1 Garanties d’origine (GO)

L’article 2 du projet d’ordonnance élargit le système des garanties d’origine à l’ensemble des sources de production d’électricité. Il s’agit probablement d’améliorer la traçabilité des informations fournies par les fournisseurs d’électricité. Cela prépare sans doute aussi une future certification des productions d’hydrogène.

« Art. L. 311-20. – Un organisme est désigné par l’autorité administrative pour assurer la délivrance, le transfert et l’annulation des garanties d’origine de l’électricité produite par n’importe quelle source d’énergie primaire ou par cogénération. Il établit et tient à jour un registre électronique des garanties d’origine. Ce registre est accessible au public. »

Cet article prévoit aussi de délivrer des GO aux producteurs non raccordés et aux auto-consommateurs sans qu’ils puissent les vendre.

Légère entorse à la règle générale de non-cumul des GO avec un soutien public

Plus curieux, l’article 3 (GO pour les productions EnR) précise que les installations bénéficiant d’un soutien public en autoconsommation ou alimentant directement une IRVE pourront également émettre des GO, là aussi sans pouvoir les vendre. Il est à observer que cela constituerait une entorse à la règle générale de non-cumul des GO avec un soutien public.

Permettre la certification sans en tirer bénéfice est une bonne idée : pourquoi la réserver à des usages marginaux ? Rappel : dans le système actuel de droit commun, les productions EnR bénéficiant d’un soutien public « disparaissent » littéralement du seul système légal de traçabilité. Elles sont ensuite mises aux enchères par l’Etat (quand il y arrive) dans un système particulièrement lourd. Etrange et légèrement ubuesque.
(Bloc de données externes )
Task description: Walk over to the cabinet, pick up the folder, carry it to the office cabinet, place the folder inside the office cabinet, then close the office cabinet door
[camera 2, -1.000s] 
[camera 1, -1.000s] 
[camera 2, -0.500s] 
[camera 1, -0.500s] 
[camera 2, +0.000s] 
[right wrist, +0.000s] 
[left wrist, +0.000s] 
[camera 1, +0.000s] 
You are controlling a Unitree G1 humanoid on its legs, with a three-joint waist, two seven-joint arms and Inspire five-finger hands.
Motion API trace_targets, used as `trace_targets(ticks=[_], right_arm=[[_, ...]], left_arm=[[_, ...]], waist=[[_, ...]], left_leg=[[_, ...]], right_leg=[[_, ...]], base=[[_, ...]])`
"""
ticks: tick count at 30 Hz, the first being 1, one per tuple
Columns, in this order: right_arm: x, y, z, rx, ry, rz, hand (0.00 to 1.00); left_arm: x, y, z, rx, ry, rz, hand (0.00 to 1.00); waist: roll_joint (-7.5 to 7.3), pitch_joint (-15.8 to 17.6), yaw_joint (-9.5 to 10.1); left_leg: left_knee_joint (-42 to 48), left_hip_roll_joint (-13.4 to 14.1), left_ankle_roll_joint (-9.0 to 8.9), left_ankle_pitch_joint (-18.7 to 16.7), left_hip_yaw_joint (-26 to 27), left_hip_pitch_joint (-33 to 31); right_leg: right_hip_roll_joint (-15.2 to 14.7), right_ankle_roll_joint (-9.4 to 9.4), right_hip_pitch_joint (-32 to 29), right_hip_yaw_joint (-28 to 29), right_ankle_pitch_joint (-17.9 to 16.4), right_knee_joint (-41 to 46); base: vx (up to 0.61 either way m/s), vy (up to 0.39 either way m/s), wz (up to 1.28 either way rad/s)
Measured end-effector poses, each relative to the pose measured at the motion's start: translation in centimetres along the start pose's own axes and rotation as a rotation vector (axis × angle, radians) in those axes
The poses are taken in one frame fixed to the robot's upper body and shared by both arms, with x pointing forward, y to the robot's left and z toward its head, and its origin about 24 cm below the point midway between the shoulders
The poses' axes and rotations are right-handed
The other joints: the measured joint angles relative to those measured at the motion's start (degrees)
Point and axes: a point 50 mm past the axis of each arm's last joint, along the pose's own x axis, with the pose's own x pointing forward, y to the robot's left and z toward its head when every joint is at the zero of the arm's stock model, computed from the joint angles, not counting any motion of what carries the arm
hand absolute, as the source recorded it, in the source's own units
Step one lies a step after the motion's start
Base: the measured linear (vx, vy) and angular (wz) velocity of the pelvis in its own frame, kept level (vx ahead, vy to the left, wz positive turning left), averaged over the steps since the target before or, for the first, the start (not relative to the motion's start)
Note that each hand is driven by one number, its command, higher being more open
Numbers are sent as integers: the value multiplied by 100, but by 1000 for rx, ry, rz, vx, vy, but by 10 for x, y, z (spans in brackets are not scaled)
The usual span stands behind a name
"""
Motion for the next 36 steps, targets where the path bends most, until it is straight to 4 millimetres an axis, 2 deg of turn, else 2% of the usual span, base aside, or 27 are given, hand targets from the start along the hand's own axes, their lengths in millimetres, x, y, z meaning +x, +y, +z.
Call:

Aussi, les consommateurs ou fournisseurs qui font l’effort d’acheter directement leur électricité aux producteurs d’électricité renouvelable sont-ils aujourd’hui privés de l’outil officiel de traçabilité. Et, au regard de ses contours actuels, ils ne pourront probablement pas demain bénéficier du label de l’Ademe.

Il serait plus simple de permettre aux producteurs d’émettre des GO sans les vendre

Initialement, cette « incompatibilité » entre GO et subventions publiques visait à interdire aux producteurs de tirer profit des GO. De fait, il serait certainement plus simple de permettre aux producteurs d’émettre des GO sans les vendre. Cela allègerait le code de l’énergie de multiples dispositions. Les services de l’Etat n’auraient plus à assumer la charge de la mise aux enchères… Et cela simplifierait grandement l’établissement d’un label par l’Ademe… S’ensuivrait un double effet de simplification et de rétablissement des GO dans leur essence : garantir la traçabilité aux consommateurs !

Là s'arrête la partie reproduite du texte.